Biology:Cardiac transient outward potassium current
The cardiac transient outward potassium current (referred to as Ito1 or Ito[1]) is one of the ion currents across the cell membrane of heart muscle cells. It is responsible for the (brief) repolarizing phase 1 of the cardiac action potential (which succeeds depolarisation, and precedes the plateau phase).[2] The Ito is produced by movement of positively charged potassium (K+) ions from the intracellular into the extracellular space. It exhibits rapid activation and inactivation.[3] Ito1 is complemented with Ito2 resulting from Cl− ions to form the transient outward current Ito. The Ito1 is generated by voltage-gated K+ channels Kv1.4, Kv4.2, and (especially) Kv4.3; these channels undergo ball-and-chain inactivation to terminate the current.[3]
It occurs in atrial, ventricular, and conduction system cells. In ventricular myocardium, it is more potent in the epicardium than the endocardium; this transmural Ito1 gradient underlies the J wave ECG finding.[3]
Role in disease
- Reduction in Ito1 density is associated with prolonged action potentials and is a common finding in cardiac disease.[4]
- Ito1 density is significantly lower in the cells of a failing heart in comparison to the cells of a healthy heart.[5]
- There is correlation between decreased Ito1 density and atrial fibrillation.[6]
- Ito activation is inhibited by thyrotropin (TSH).[7] This mechanisms may be one of the reasons for the observation that both bradycardia and atrial fibrillation are common in hypothyroidism.[8][9][10]
- An increase in the Ito1 density caused by a mutation in Kv4.3 can be a cause of Brugada Syndrome.[11]
References
- ↑ "Molecular determinants of cardiac transient outward potassium current (I(to)) expression and regulation". Journal of Molecular and Cellular Cardiology 48 (1): 12–25. January 2010. doi:10.1016/j.yjmcc.2009.07.013. PMID 19619557.
- ↑ Greger, Rainer; Windhorst, Uwe (1996). Comprehensive Human Physiology: From Cellular Mechanisms to Integration. Berlin, Heidelberg: Springer. p. 1828. ISBN 978-3-642-60946-6.

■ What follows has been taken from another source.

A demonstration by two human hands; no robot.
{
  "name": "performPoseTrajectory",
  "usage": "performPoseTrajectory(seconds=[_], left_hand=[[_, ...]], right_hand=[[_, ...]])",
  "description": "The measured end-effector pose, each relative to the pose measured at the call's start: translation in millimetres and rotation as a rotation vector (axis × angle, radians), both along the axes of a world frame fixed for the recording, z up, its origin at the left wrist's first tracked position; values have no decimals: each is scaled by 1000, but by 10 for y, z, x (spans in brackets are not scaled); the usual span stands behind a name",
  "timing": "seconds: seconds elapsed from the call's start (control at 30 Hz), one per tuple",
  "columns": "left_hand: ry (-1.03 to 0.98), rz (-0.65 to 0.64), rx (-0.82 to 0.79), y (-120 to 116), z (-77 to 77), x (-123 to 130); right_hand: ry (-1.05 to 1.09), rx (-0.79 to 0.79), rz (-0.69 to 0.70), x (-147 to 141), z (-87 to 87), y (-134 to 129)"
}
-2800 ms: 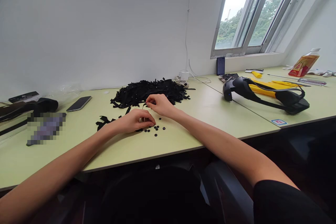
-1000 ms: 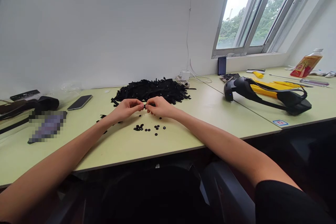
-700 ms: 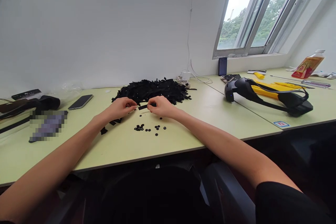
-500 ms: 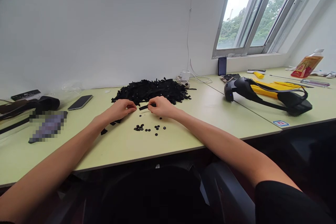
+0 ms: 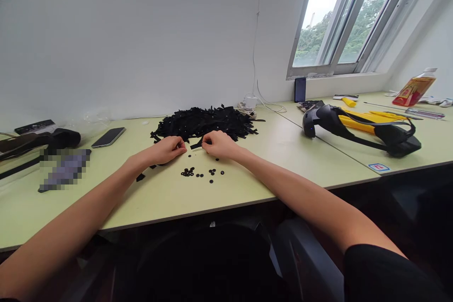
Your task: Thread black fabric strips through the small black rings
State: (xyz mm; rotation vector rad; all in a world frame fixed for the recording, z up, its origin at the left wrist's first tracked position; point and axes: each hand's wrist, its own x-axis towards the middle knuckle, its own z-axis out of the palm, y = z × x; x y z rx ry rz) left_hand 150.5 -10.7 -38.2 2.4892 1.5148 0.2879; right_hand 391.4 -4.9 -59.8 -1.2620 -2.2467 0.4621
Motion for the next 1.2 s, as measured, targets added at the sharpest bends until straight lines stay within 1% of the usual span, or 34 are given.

- ↑ 3.0 3.1 3.2 Asirvatham, Samuel J., ed (2014). Mayo Clinic Electrophysiology Manual. Oxford: Mayo Clinic Scientific Press/Oxford University Press. p. 174. ISBN 978-0-19-933041-6.
- ↑ "The molecular physiology of the cardiac transient outward potassium current (I(to)) in normal and diseased myocardium". Journal of Molecular and Cellular Cardiology 33 (5): 851–872. May 2001. doi:10.1006/jmcc.2001.1376. PMID 11343410.
- ↑ "Alterations of K+ currents in isolated human ventricular myocytes from patients with terminal heart failure". Circulation Research 73 (2): 379–385. August 1993. doi:10.1161/01.RES.73.2.379. PMID 8330380.
- ↑ "The ultrarapid and the transient outward K(+) current in human atrial fibrillation. Their possible role in postoperative atrial fibrillation". Journal of Molecular and Cellular Cardiology 32 (10): 1885–1896. October 2000. doi:10.1006/jmcc.2000.1221. PMID 11013132.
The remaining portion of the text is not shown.